British Airways to Offer 'Slow TV' -- Hours of Repetitive Footage Aimed to Sedate
Need to catch some shut-eye on your next long-haul flight? Ditch the Ambien. Instead, a new British Airways in-flight entertainment initiative entitled Slow TV is aiming to lull users to sleep through hours upon hours of repetitive video footage.
Programming is slated to include people knitting, walking in the park and feeding birds, reports Bloomberg.
The venture will kick off, however, with a seven-hour documentary entitled Bergensbanen, depicting a snowy train journey through Norway in real time. That film, produced by NRK -- the country's largest, state-owned broadcasting company -- was a breakout hit, with one in every five Norwegians having viewed at least a portion of the program.
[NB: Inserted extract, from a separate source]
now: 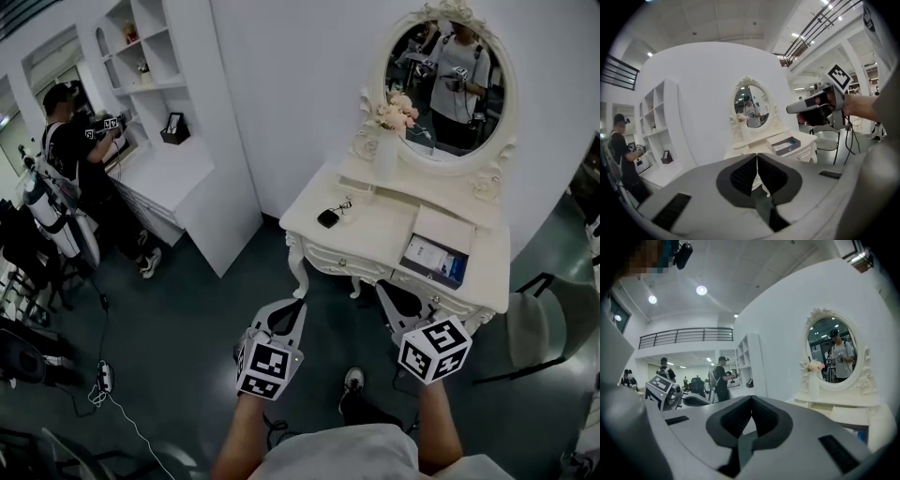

"It fits perfectly with the wallpaper-style footage people find mesmerizing," British Airways' on-board entertainment manager, Richard D'Cruze, said of the footage. He compared it to the way that people like to watch the trajectory of their flights via mapping screens. "There's a hypnotic, calming and entertaining quality to Slow TV that is perfect for in-flight entertainment."
Slow TV will be available on British Airways' 787 Dreamliners to Toronto and Newark as well as its A380 superjumbos to cities such as Los Angeles and Hong Kong, Bloomberg reports.
The Slow Television movement is said to have kicked off in Norway, where audiences seemingly can't get enough. The enormous success of Bergensbanen was followed up by another documentary tracking a 134-hour ship journey, which was viewed, at some point, by half of the country's population. Other hit features have included eight hours of a burning fireplace, 18 hours of salmon swimming upstream and five hours of people knitting a sweater.